Regardless of how the unit 1 is displaced from its rest position, the pill module 2 comprised of cover 11 and holding container 10 is drawn downward against the force of main spring 28. As the holding container 10 descends, the top surface 20 of tube 19 moves away from first opening 18 in bowl 17. As the tube 19 begins to leave the volume of pills 12 in holding container 10, a single pill 12 is retained at the top of tube 19. Holding container 10 and cover 11 continue to descend until the top surface 20 of tube 19, with its retained pill 12, is immediately above aperture 15 in baffle 13. At this point, the bottom 21 of holding container 10 contacts the annular ledge 31 within guide cylinder 3, which initiates the downward movement of guide cylinder 3 through base 4 against the force of secondary spring 34. Valve actuation member 35, which is attached to the bottom portion 27 of guide cylinder 3, proceeds downward until it pushes the releasing mechanism of the valve 36. Upon actuation of valve 36, the pressurized air from gas source 37 travels through the hollow valve actuation member 35 and through hollow tube 19. Almost immediately, plunger 38 is pushed upward to dislodge the pill 12 resting on tube 19, causing the pill 12 to roll down the inclined baffle 13 until it passes through exit port 14. Sensors 25 detect the presence of the pill 12 just before pill 12 travels down exit tube 23, triggering an audible or visual signal emitted by computing means 60 and registering the dispensation of a single pill 12 for that patient. Because computing means 60 controls the precise number of pills dispensed, the correct dosage can be ensured, and an accurate inventory of medication can be maintained. The release of the pressurized gas is very brief, because the unit 1 begins its return to the rest position immediately after actuation of the valve 36, thus pulling valve actuation member 35 away from valve 36 and allowing valve 36 to close until the next operation cycle.

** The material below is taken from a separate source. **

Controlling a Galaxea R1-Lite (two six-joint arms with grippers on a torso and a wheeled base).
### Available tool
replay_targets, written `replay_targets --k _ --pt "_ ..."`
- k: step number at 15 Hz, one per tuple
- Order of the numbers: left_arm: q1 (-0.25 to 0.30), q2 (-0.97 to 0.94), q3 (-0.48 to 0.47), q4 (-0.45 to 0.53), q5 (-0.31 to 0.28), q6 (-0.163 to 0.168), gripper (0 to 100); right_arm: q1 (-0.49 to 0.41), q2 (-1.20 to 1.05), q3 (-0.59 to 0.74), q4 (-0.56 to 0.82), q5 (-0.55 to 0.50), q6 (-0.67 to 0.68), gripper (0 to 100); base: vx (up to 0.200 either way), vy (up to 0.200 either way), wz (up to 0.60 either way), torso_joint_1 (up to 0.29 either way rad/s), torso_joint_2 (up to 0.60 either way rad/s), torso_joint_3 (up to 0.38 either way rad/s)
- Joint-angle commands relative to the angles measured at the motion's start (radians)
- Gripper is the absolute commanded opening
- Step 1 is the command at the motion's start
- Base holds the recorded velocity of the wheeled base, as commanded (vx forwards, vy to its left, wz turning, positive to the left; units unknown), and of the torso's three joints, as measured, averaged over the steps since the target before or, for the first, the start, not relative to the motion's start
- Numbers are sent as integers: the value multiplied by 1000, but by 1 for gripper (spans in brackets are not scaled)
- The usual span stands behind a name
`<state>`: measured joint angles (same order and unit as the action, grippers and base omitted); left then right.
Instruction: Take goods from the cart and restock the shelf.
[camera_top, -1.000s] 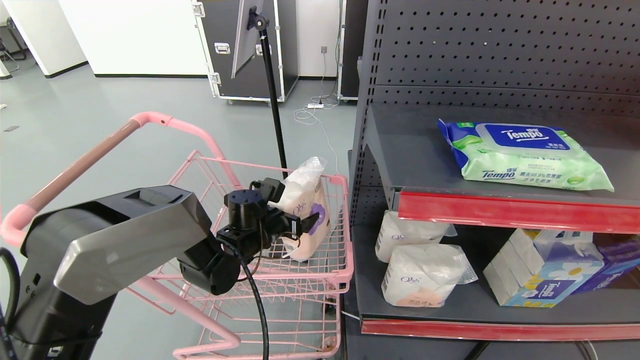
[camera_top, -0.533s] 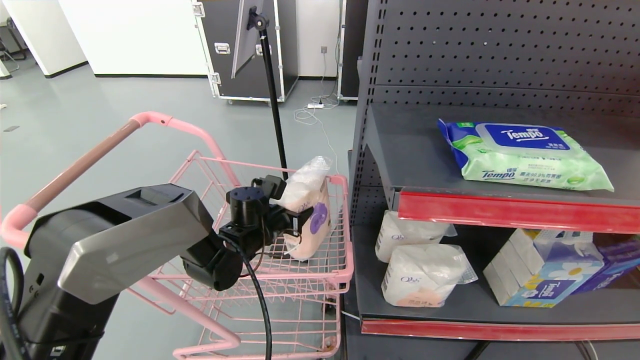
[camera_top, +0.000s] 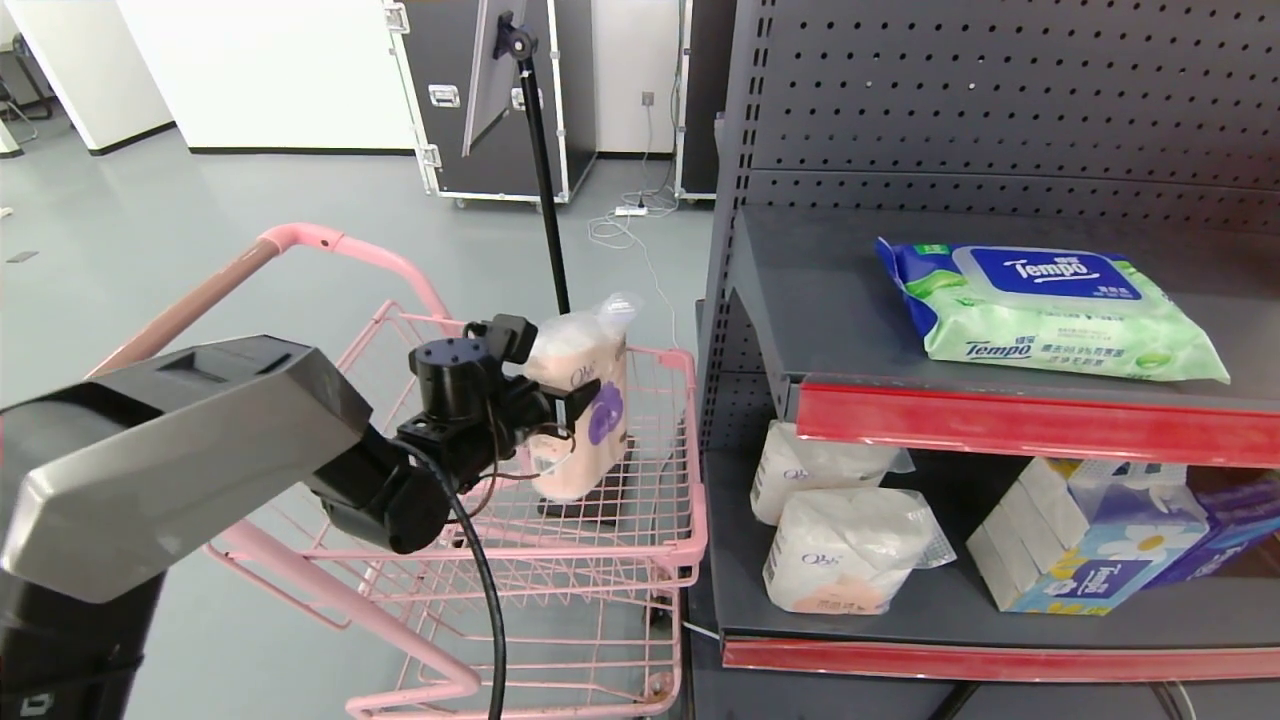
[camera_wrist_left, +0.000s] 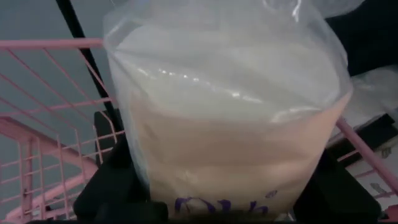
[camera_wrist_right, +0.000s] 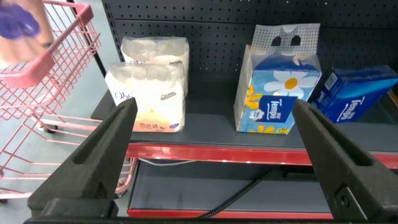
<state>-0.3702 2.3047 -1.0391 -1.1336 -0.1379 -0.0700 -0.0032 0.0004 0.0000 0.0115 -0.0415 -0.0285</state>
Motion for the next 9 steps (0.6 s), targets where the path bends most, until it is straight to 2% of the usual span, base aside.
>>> replay_targets --k 1,4,6,9 --pt "42 -137 53 3 -2 -1 0 0 1 0 -1 0 -1 100 0 0 0 0 0 0" --pt "77 -274 145 31 -8 -1 0 0 0 0 1 0 -1 100 0 0 0 0 0 0" --pt "93 -363 174 63 -11 -1 0 0 1 0 1 0 -1 100 0 0 0 0 0 0" --pt "116 -656 238 275 -26 -2 0 0 0 0 1 0 -1 100 0 0 0 0 0 0"
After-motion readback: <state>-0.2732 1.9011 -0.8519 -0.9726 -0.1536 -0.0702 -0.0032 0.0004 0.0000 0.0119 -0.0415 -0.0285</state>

Pill 12 travels down exit tube 23 until it falls into the common pill collection tray 24. The incline of pill collection tray 24 causes pill 12 to reach a souffle cup 56 at common location 55, after which the nurse retrieves the medication and delivers it to the current patient. As an alternative to the common pill collection tray 24, it is within the scope of this invention to either extend each exit tube 23 to the common location 55, or to provide individual trays or troughs to reach common location 55. Such an arrangement may serve to minimize any potential cross-contamination between medications, thus addressing the concerns of those patients who might experience hypersensitivity to certain medications.
As the holding container 10 and cover 11 return to their original rest position shown in FIGS. 1 and 2, holding container 10 ascends along tube 19 until the top surface 20 of tube 19 becomes submerged within the volume of pills 12 within holding container 10. The unit 1 then comes to rest precisely when the top surface 20 of tube 19 is vertically aligned within the first opening 18 in bowl 17. At this point, locking means 54 re-engages to prevent unauthorized operation of the unit 1, and indicating means 53 is deactivated.